For this task, output exactly the lines of the material below starting at the line with "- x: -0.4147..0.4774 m" and ending at the line with "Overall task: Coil"; pictures are to be excluded.

━━━━━ EXTRACTED ENTRIES ━━━━━

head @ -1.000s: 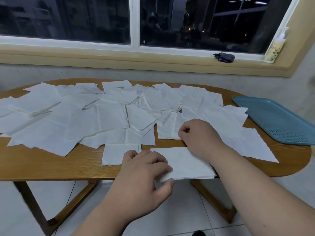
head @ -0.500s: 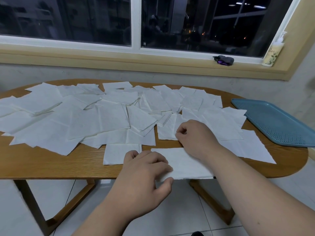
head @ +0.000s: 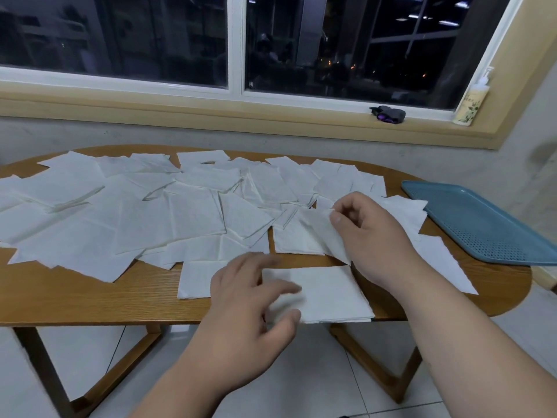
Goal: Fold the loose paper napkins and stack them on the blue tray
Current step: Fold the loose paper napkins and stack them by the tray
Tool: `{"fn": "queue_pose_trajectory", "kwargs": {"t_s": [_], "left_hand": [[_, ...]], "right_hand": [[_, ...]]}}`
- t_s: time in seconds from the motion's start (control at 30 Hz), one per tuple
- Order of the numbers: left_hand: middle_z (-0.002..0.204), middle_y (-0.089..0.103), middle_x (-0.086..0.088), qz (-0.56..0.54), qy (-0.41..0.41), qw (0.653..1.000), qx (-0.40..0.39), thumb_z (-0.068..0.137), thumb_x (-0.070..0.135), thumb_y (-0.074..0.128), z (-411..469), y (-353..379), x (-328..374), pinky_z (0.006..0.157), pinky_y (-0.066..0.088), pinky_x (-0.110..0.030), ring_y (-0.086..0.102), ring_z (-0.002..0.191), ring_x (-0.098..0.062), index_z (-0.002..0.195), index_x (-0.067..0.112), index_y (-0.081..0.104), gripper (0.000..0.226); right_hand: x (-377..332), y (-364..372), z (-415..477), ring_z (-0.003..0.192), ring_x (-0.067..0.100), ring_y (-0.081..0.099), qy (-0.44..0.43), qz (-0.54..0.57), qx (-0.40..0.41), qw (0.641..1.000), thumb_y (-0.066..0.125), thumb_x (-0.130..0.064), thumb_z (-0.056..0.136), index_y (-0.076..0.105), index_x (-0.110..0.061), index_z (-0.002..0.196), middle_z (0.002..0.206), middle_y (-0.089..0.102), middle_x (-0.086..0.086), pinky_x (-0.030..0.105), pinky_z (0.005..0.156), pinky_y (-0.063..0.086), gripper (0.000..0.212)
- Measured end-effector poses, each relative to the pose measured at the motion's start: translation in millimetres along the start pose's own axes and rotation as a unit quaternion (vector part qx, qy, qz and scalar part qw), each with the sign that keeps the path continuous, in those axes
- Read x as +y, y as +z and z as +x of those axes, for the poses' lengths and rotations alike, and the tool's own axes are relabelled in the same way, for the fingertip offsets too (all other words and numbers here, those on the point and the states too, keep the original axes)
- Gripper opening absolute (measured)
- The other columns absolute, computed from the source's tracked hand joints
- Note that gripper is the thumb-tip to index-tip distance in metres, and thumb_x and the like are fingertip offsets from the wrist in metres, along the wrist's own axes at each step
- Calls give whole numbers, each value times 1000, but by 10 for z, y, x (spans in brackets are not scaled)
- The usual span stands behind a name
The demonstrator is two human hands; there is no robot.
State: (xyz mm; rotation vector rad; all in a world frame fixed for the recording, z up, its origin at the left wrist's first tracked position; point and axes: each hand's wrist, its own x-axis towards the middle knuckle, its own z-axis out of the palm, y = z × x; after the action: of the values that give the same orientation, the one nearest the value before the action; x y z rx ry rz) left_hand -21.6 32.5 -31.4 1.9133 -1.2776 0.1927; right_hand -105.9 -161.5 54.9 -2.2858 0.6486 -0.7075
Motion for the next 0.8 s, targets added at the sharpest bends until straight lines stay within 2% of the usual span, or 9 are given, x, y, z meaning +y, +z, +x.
{"fn": "queue_pose_trajectory", "kwargs": {"t_s": [0.17,0.2,0.27,0.3,0.37,0.47,0.53,0.63,0.8], "left_hand": [[156,16,25,-66,-60,996,12,84,63,46,44,-88,71,119,19,-43,-1,148,2,136,63,30,55],[156,16,29,-82,-69,994,4,84,65,46,53,-102,95,119,21,-42,2,147,4,139,66,23,59],[142,34,37,-122,-93,988,-8,84,68,50,67,-129,145,110,34,-25,34,130,13,136,73,17,62],[129,48,32,-139,-108,984,-10,84,67,54,73,-140,171,96,40,-15,49,109,13,134,75,19,61],[107,65,17,-168,-134,977,-1,84,60,59,86,-172,226,82,48,-13,59,89,4,130,76,27,58],[99,70,11,-223,-169,960,22,91,36,65,104,-204,241,89,54,-33,67,89,-15,121,70,48,49],[95,70,17,-216,-170,961,20,91,23,66,111,-182,226,82,49,-17,65,86,-7,112,63,61,45],[79,64,17,-173,-177,969,-2,89,18,68,135,-114,227,66,39,-7,59,75,-2,94,45,75,29],[93,61,38,-73,-183,980,-3,86,22,69,187,-73,229,81,39,-7,55,95,11,83,48,71,26]], "right_hand": [[-114,-182,-300,63,4,46,-66,144,-27,987,53,-20,100,57,-26,90,68,55,-13,17,57,38,13],[-126,-205,-350,62,6,45,-66,184,-36,980,53,-18,100,58,-24,90,67,53,-12,19,58,38,13],[-143,-241,-428,69,10,54,-43,259,-55,963,57,-26,95,60,-27,89,73,60,-7,25,64,43,7],[-120,-241,-449,76,14,63,-18,298,-62,952,58,-33,91,62,-30,88,80,67,-3,30,68,47,6],[-9,-204,-461,92,17,71,49,335,-53,939,58,-38,90,66,-32,89,94,74,-1,39,78,52,10],[172,-109,-468,101,23,70,125,330,-6,936,57,-35,99,68,-31,96,100,74,-2,41,85,52,12],[268,-62,-489,101,22,71,134,328,2,935,63,-34,95,65,-35,105,103,74,-2,42,89,54,11],[317,-36,-547,85,10,73,98,243,-22,965,63,-26,96,51,-49,118,99,74,-6,30,73,60,34],[430,50,-541,87,-6,63,81,67,34,994,62,-39,94,55,-46,107,96,69,-20,10,62,47,17]]}}
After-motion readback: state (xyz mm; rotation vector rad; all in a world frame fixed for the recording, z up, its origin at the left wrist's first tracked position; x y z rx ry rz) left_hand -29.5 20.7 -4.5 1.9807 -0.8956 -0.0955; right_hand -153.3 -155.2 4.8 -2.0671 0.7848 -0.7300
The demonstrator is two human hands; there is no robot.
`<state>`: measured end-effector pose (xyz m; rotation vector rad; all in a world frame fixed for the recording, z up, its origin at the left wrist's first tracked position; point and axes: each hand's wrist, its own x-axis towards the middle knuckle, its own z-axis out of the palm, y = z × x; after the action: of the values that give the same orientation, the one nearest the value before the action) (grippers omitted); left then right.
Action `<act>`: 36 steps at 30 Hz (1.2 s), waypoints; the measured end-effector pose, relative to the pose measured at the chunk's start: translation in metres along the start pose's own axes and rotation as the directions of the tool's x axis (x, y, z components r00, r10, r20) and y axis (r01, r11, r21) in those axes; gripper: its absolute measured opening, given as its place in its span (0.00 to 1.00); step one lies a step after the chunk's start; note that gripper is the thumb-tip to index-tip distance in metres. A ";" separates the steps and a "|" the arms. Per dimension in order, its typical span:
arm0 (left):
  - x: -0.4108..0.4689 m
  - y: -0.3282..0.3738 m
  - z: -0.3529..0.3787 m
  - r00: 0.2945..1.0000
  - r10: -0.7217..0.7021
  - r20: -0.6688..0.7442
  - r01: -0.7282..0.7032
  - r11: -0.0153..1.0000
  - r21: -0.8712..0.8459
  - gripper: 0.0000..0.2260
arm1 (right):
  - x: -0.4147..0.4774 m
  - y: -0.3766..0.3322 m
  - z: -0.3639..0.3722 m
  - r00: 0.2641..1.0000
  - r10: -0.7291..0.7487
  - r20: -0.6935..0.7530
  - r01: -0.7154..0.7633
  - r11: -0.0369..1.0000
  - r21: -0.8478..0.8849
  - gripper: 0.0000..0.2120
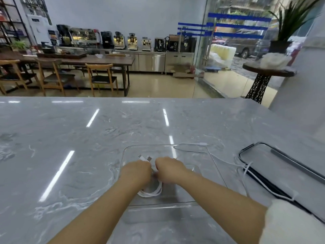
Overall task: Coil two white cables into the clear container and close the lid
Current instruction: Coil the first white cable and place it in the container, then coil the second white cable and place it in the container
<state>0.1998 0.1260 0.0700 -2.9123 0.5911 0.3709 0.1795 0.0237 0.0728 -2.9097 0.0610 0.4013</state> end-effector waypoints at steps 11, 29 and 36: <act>-0.021 0.066 -0.106 0.907 0.063 -0.417 -0.133 0.981 -0.140 0.16 | -0.067 0.074 -0.087 0.880 -0.092 -0.466 0.102 0.995 -0.004 0.15; -0.020 0.222 -0.041 0.797 0.507 -0.329 -0.545 0.838 -0.029 0.09 | -0.143 0.224 0.002 0.938 0.224 -0.266 0.010 0.748 0.663 0.14; -0.027 0.213 -0.038 0.766 0.460 -0.449 -0.576 0.802 -0.160 0.11 | -0.147 0.229 -0.004 0.925 0.114 -0.363 0.166 0.738 0.654 0.14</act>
<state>0.0987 -0.0659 0.0937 -3.0588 1.5623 -0.0978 0.0237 -0.1995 0.0715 -2.1997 0.1818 -0.1874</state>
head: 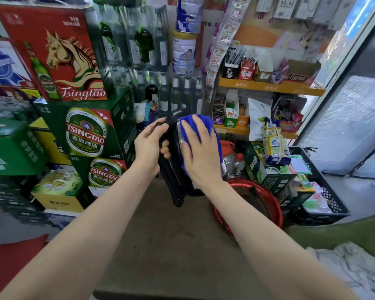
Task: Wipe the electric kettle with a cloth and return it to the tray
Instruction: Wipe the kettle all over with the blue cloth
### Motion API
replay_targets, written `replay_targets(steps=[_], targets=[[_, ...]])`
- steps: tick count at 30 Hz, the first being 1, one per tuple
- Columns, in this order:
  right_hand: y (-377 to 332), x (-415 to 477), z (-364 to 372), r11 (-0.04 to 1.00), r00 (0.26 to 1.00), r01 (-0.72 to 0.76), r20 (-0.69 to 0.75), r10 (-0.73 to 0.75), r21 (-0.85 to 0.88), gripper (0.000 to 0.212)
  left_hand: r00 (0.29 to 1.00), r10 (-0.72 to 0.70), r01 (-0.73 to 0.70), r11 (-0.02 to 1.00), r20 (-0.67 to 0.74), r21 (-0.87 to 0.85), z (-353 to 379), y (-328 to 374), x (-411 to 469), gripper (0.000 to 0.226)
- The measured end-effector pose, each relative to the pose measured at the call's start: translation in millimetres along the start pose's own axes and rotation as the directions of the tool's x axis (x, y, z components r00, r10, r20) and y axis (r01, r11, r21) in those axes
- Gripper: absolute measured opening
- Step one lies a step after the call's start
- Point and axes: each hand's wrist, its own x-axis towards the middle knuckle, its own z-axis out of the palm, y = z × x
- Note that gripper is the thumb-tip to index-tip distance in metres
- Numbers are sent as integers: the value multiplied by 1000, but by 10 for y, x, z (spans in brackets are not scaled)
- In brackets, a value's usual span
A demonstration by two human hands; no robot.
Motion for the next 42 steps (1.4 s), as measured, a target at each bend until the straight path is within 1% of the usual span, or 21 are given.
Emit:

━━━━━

_EXERCISE OUTPUT_.
  - x: -0.4147..0.4774 m
  - y: -0.3766..0.3322 m
  - z: -0.3639..0.3722 m
  - r00: 0.2641..1.0000
  - r10: -0.7291..0.7487
  - r20: -0.6935..0.7530
  - r01: -0.7154..0.7633
  - r11: -0.0369..1.0000
  - r21: -0.8478..0.8849
  - gripper: 0.0000..0.2120
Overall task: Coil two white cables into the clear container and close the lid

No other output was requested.